C’est dans ce contexte déjà suffisamment sinistre , que la fièvre Ebola fait des ravages et alimente une psychose de panique au niveau de la population déjà éprouvée par d’autres calamités. Quatre cas de cette maladie viennent d’être signalés dans la mégapole guinéenne qui compte plus de 2 millions d’habitants. Ces cas s’ajoutent à plusieurs dizaines d’autres recensés en Guinée-Forestière. Sa rapide propagation alarme tous les pays de la région. Certains d’entre eux ont érigé un « cordon sanitaire » aux passages des frontières pour se préserver de la contagion. Plusieurs capitales dans le monde sont alertées et les voyageurs en provenance de la Guinée en font les frais. La CEDEAO vient de lancer un appel à l’aide internationale ,ce qui confirme la gravité de la situation.
Une catastrophe prévisible
La catastrophique situation sanitaire en Guinée n’est pas une surprise. Moins de 3 % de la population bénéficie d’une couverture sociale . La faiblesse du financement du secteur, le manque de personnel qualifié et sa mauvaise répartition dans le territoire et la mauvaise qualité des structures sanitaires expliquent le faible accès des populations notamment rurales aux médicaments
essentiels. Le maintien de la Guinée parmi les pays ayant le plus faible indice de développement humain (IDH) depuis sa création au début des années 1990 rend illusoire l’atteinte des cibles des OMD à l’horizon 2015.
Les ressources allouées au budget de la santé ne sont jamais allés au delà des 3 % des dépenses totales.

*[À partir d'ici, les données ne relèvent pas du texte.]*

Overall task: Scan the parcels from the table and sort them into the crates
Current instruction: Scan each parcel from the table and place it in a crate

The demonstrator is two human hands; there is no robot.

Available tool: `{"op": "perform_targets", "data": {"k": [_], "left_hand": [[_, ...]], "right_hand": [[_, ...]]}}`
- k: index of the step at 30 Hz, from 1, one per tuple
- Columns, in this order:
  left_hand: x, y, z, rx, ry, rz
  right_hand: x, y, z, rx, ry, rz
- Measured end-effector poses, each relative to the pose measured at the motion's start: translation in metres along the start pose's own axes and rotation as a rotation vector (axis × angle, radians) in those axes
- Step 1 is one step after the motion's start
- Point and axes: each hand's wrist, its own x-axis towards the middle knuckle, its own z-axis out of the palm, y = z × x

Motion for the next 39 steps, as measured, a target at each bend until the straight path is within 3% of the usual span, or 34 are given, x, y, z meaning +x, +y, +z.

Pour l’année 2014, elles sont seulement de 2,74 % alors que l’OMS et la CEDEAO exigent un minimum de 15 % des ressources pour la santé publique . Manifestement la Guinée est très loin du compte.
Les priorités gouvernementales d’Alpha Condé ne sont pas l’amélioration des conditions de vie des populations ,ni la réduction de la pauvreté car l’essentiel des ressources du pays sont dirigées vers les ministères régaliens ( défense , sécurité, administration du Territoire). La présidence avec la bénédiction du CNT s’est octroyée un budget d’ un milliard de GNF (cent mille euros) par jour et le le Ministère de la Défense dont l’ordonnateur n’est autre qu’ Alpha Condé lui-même se taille la part du lion avec 10 % du budget national.
Les guinéens ne doivent pas imputer à une atavique fatalité, les raisons de leur malheur. Elles sont visibles et elles narguent l’immense majorité de la population. Les dirigeants guinéens ont une large part de responsabilité des multiples souffrances de la société, car en siphonnant pour leur propre compte depuis très longtemps les maigres revenus nationaux , ils réduisent prés de treize millions d’âmes à ce que Franz Fanon avait appelé « les damnés de la terre ».
Les guinéens doivent savoir que la mal-gouvernance endémique de notre pays est le cancer qui ronge tous les secteurs de la société. Elle est aussi nocive et dangereuse que la fièvre Ebola. L’indispensable et urgente éradication de cette maladie infectieuse est une impérieuse nécessité. La solidarité nationale et la conscience citoyenne doivent permettre d’aider à lutter contre ce nouveau fléau qui décime des compatriotes et qui endeuillent plusieurs familles . Mais il faut aussi neutraliser les facteurs de la mauvaise gouvernance dont le pays est victime. La persistance des épidémies rappelle qu’un faible leadership à la tête du pays ne peut qu’apporter désolation ,désespoir et misère généralisée. Par conséquent le changement de la gouvernance actuelle par la mobilisation sociale et citoyenne afin d’arrêter la descente aux enfers de notre pays est une impérieuse nécessité.